--- Extracted data Enclosed Below ---
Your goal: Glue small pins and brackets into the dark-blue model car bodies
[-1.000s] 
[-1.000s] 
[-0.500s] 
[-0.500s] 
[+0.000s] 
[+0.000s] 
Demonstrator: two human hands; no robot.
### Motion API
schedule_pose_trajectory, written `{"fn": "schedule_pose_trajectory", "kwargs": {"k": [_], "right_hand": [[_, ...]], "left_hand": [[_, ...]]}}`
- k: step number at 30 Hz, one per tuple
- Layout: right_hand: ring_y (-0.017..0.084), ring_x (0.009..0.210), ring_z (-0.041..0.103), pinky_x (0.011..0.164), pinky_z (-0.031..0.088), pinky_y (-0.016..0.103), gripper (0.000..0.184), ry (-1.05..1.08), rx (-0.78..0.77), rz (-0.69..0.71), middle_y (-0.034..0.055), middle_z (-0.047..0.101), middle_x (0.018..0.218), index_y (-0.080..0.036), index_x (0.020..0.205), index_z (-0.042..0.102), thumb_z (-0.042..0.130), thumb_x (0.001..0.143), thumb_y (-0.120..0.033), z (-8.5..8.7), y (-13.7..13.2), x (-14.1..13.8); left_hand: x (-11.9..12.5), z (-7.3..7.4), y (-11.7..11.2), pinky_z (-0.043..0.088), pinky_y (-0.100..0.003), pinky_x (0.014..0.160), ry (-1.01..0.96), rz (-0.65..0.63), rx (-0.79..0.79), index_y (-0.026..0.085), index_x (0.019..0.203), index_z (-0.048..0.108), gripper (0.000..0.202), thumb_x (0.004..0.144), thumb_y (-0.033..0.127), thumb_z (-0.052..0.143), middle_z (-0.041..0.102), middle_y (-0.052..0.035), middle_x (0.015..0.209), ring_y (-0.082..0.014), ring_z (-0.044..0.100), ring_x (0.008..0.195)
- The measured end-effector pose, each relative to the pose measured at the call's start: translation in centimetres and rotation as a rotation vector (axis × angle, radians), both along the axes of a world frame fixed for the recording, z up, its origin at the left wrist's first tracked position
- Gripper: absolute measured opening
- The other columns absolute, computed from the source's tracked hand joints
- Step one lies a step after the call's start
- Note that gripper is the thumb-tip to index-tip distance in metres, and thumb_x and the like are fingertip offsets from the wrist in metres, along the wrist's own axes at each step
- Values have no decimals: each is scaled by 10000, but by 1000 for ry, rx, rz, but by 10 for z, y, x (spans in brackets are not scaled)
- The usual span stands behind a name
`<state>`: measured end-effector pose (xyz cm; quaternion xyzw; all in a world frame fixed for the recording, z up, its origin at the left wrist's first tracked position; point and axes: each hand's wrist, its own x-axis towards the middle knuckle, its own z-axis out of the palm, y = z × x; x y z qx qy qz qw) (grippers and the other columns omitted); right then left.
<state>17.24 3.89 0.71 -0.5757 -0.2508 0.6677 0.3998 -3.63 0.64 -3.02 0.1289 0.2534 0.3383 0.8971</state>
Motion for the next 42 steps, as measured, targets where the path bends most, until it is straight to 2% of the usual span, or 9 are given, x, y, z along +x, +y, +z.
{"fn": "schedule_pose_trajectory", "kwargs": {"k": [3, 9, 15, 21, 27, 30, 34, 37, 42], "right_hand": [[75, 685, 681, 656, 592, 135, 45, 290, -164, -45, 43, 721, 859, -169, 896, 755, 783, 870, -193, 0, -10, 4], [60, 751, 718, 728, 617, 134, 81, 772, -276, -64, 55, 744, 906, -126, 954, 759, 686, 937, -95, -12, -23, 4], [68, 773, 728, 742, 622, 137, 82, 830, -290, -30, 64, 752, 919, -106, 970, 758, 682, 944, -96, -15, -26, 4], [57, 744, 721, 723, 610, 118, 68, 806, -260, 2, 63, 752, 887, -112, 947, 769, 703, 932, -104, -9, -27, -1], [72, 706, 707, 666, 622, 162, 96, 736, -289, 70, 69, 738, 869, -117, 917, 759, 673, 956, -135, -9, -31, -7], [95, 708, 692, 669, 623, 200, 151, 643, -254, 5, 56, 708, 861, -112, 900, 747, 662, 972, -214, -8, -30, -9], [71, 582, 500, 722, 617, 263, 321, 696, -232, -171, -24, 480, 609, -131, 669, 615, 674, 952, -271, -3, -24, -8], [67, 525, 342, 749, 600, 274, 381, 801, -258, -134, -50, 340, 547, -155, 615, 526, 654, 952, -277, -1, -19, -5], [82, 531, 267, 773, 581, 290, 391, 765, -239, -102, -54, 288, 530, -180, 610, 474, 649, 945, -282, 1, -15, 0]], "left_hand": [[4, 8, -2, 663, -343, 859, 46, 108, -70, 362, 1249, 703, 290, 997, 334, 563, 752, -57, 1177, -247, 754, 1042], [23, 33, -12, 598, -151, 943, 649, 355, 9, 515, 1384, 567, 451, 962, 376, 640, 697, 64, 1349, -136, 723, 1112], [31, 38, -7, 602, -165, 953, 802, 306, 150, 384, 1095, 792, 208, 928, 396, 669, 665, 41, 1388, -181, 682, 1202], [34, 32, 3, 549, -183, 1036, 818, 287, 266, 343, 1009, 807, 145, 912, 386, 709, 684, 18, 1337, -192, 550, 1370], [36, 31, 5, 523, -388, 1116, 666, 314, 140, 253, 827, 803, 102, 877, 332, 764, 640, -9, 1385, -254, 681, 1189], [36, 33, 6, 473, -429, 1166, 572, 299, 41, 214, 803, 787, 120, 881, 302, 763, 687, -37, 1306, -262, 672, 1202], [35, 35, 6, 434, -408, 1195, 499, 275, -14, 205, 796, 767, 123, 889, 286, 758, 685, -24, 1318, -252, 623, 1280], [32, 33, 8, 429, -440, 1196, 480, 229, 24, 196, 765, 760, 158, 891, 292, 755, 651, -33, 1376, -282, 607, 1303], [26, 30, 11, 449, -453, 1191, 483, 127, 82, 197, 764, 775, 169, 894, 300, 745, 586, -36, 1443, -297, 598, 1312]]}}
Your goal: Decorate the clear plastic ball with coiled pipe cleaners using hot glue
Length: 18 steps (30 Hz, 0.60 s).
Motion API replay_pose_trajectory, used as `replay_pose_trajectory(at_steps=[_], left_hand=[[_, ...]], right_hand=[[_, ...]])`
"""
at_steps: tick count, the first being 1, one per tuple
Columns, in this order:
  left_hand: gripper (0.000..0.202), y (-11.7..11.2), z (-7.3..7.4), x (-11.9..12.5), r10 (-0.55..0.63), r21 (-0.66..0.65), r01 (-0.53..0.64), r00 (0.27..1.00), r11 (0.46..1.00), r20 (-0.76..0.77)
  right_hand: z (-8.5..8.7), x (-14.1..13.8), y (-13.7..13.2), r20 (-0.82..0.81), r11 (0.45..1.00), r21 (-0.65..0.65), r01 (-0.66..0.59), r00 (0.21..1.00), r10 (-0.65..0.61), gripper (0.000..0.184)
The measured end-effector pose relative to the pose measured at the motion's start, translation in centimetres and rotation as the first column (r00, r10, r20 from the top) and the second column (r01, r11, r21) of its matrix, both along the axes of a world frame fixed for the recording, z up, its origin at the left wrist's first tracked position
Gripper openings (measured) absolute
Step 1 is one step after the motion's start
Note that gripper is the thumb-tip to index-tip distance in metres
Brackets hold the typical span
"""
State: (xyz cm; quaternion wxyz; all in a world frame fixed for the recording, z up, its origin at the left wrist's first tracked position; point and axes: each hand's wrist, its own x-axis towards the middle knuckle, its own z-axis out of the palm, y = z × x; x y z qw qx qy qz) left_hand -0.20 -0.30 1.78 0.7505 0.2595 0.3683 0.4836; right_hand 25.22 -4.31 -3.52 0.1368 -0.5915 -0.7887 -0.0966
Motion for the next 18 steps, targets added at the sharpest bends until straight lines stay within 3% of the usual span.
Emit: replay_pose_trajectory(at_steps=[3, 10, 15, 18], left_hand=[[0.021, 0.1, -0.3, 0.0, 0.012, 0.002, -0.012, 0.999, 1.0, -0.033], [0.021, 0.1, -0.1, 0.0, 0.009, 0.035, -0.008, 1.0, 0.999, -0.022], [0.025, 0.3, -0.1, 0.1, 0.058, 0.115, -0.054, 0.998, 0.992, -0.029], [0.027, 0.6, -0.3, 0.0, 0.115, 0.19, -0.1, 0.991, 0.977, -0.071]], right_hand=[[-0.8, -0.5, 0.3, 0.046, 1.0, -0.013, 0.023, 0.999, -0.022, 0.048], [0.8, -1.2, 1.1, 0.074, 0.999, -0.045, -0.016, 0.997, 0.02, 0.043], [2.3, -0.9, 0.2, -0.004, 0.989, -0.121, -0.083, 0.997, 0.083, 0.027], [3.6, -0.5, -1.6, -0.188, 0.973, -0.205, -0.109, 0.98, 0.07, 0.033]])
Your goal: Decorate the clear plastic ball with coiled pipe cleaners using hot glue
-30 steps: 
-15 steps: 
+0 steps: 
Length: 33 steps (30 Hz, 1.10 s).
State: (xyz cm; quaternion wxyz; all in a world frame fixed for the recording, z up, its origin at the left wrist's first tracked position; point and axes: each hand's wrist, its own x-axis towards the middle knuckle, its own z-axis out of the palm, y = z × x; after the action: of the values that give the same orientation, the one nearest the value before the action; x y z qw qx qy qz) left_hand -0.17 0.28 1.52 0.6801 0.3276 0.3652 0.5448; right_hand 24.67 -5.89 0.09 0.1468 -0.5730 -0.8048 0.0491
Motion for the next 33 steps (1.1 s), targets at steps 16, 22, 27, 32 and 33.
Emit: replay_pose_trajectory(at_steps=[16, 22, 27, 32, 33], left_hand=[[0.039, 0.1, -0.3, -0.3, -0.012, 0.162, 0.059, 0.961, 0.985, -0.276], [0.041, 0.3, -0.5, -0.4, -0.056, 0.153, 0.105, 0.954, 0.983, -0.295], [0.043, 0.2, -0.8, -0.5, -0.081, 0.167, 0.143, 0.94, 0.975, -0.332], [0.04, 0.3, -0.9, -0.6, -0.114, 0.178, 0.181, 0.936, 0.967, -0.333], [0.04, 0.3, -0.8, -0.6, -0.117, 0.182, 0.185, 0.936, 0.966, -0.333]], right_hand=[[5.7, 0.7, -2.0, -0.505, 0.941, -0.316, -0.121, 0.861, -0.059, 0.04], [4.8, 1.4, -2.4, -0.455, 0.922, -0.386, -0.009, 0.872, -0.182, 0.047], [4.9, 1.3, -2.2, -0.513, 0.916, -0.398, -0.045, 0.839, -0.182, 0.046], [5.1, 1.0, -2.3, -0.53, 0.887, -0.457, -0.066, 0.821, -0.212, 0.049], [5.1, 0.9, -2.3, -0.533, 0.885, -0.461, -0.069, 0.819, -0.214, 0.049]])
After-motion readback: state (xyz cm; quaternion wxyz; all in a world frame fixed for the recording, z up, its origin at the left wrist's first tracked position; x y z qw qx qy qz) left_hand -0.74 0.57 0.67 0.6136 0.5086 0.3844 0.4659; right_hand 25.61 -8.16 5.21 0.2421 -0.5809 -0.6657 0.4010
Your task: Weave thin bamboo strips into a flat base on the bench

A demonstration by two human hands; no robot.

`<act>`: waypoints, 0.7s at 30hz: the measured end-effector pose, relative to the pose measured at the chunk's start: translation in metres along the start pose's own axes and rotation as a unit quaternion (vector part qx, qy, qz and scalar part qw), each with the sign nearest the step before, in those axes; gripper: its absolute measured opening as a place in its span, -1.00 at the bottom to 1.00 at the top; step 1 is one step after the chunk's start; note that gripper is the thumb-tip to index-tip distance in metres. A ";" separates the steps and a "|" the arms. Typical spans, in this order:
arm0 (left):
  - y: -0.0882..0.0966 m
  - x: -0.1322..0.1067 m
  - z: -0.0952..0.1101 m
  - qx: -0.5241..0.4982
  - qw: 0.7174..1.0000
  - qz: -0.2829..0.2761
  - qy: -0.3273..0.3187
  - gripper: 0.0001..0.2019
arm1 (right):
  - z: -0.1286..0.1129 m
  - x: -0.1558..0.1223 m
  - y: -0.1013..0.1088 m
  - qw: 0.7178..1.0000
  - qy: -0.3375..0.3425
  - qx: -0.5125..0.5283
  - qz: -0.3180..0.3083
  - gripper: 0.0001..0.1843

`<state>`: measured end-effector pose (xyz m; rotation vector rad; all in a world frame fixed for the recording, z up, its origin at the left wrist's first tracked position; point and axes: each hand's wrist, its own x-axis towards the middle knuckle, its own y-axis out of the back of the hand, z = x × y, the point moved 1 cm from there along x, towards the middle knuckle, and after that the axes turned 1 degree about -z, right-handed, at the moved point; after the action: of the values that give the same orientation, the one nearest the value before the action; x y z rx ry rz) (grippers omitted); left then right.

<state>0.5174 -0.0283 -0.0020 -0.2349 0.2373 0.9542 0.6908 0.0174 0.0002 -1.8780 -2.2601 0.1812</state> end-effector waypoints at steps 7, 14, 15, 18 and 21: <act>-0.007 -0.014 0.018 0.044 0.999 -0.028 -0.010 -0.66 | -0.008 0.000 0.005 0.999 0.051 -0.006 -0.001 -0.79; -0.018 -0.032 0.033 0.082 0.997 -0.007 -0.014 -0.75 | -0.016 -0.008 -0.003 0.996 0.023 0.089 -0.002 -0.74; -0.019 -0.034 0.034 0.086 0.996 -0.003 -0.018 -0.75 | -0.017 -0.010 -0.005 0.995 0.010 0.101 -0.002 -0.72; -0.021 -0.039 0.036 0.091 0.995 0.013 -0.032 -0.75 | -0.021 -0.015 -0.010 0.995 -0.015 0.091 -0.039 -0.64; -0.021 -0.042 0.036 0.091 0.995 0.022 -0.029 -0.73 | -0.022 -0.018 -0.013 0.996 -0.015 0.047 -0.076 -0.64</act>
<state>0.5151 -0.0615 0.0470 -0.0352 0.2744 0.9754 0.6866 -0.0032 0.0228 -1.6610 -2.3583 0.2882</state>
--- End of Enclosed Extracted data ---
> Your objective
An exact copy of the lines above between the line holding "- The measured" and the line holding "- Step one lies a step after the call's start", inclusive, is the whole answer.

> Your response
- The measured end-effector pose, each relative to the pose measured at the call's start: translation in centimetres and rotation as a rotation vector (axis × angle, radians), both along the axes of a world frame fixed for the recording, z up, its origin at the left wrist's first tracked position
- Gripper: absolute measured opening
- The other columns absolute, computed from the source's tracked hand joints
- Step one lies a step after the call's start

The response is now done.